Social justice is frequently the most critical goal for many developed countries, and I will call it the primary goal in this article. And it should not be different as that is the right moral choice. America has chosen democracy and capitalism as its way to create a fair society. The current political winds and the monopolistic trend in the information technology industry are blowing against both and jeopardizing our citizens and our future.
In modern times, it makes no sense to generate so much wealth as we are and does not create the means for the youth to succeed in achieving a good living or leave behind homeless and hopeless the ones who did not.
How we organize ourselves to achieve the goal has been a subject of heated discussions since the early Greek Philosophers started dreaming about “demokratia (δημοκρατία).” I like a lot Churchill’s conundrum – “Democracy is the worst political system, with the exception of all others.” Churchill was probably referring to the difficulties of maintaining a democratic state, the art of making the right decisions factoring in such a plethora of opinions and opposing points of view a society can produce. The other option, left and right dictatorships including forms of fascism and communism, has proven to be a tempting economic shortcut while killing social justice, the right for freedom of speech, creating inequalities, and crushing souls. Churchill has seen it all.
Quality democracies are the ones closer to achieve the primary goal of social justice and good quality of life for their citizens. Data shows that all of them have highly educated societies and low inequality. Those are keys to suppressing populists, feed the American dream, and to achieve efficiently high-quality public policies that promote social justice and long-term sustainability. The Nordic countries are the best examples of quality democracies nowadays, having reduced inequalities dramatically (Norway, Denmark) and portraying the world top educational systems (Finland).  Of course, they are not perfect.
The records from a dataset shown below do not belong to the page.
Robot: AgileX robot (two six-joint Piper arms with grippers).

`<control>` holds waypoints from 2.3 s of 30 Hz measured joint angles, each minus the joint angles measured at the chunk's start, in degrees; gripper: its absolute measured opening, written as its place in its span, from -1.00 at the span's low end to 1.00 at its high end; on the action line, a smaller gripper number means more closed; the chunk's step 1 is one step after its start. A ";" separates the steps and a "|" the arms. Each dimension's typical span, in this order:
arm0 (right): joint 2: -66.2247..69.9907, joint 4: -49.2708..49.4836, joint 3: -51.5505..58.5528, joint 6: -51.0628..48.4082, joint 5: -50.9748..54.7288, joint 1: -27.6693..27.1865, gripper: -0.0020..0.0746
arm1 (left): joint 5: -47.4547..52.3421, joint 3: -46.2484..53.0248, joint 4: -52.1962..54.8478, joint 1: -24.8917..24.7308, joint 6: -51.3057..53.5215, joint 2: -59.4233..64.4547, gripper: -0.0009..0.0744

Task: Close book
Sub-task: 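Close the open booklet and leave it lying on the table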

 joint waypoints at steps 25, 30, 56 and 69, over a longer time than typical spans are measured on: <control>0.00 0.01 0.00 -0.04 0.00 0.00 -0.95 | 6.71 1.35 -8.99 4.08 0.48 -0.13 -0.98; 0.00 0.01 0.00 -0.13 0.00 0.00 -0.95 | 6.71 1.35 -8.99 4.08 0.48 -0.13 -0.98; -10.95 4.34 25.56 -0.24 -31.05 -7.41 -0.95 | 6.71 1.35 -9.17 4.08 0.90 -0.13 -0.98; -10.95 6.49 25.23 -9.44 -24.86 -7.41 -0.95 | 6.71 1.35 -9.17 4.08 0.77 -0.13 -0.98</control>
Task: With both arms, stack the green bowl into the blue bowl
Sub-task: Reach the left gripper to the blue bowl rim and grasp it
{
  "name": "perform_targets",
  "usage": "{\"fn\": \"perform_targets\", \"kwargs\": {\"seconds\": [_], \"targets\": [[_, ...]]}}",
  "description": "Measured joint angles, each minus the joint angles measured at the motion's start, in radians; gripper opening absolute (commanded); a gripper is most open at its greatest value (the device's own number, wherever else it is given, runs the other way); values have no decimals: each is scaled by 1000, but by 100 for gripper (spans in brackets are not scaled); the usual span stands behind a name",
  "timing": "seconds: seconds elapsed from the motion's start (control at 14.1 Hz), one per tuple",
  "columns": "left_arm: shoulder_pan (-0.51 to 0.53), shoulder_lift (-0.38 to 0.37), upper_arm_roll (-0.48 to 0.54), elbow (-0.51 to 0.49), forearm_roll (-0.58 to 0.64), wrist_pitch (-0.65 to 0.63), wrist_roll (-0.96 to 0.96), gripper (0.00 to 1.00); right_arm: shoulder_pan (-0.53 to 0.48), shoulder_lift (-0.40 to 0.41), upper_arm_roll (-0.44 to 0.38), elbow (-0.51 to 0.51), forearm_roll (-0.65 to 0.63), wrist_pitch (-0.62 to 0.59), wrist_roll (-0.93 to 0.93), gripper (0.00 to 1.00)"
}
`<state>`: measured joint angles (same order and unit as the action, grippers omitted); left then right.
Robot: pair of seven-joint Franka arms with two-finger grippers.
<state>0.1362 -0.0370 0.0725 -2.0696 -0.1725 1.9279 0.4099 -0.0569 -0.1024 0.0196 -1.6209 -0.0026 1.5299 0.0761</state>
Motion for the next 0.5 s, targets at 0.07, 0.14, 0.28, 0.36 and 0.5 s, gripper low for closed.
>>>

Capitalism has proven to be a very effective way to generate wealth and offer great support for democratic aspirations. It does create a social platform where anyone can dream about building wealth and ascend socially. The caveat though is that we need “quality democracies” for that to come true. We do need to have highly educated citizens and less inequality to create true equal opportunity – the rest is demagogy.  And that means that we must have our capitalistic aspirations in tune with our democratic ones to achieve our primary goal as a society. In times when our central government intentionally ignore that delicate balance, we start to feel the effects of rising inequality and economic concentration – specifically the loss of social justice and the deterioration of our social fabric. More and more we witness the rise of violence in the inner-cities, the growth of our homeless population, the erosion of our public educational system, salaries stagnation and, the astounding wealth growth only for the top 1% of our people.  I discourse about those trends in my book [Non] Human Intelligence and talk about our choices to reverse those trends by correctly ruling and applying technology.
We chose capitalism. Many of us even believe in low-regulated free-markets, as they theoretically could auto-regulate themselves. Most of us believe in a minimalist central government and a more engaged society. But times have proven that auto-regulation is not perfect and does not suffice, and we need additional mechanisms to ensure economic fairness and real competition. Wealth concentration can generate more wealth and leads to more economic concentration, creating a vicious cycle. When it comes to families, a Harvard and Stamford study has shown that the only proven correlation to the ability of children generating wealth is being part of a wealthy family in the first place. Analogically, the same happens in the broader economy if we do not protect competition. That makes so important for us applying anti-trust rules ruthlessly to guarantee the achievement of our primary goal. The business concentration offers a real threat to democracy directly, and it is pervasive to combat inequality.  Competition is the central pillar of free-markets and auto-regulation. It is vital to create healthy business ecosystems, drive innovation and ensure prices are set fairly in benefit of the entire population, and so our institutions must act decisively to extinguish monopolies and oligopolies as they are born.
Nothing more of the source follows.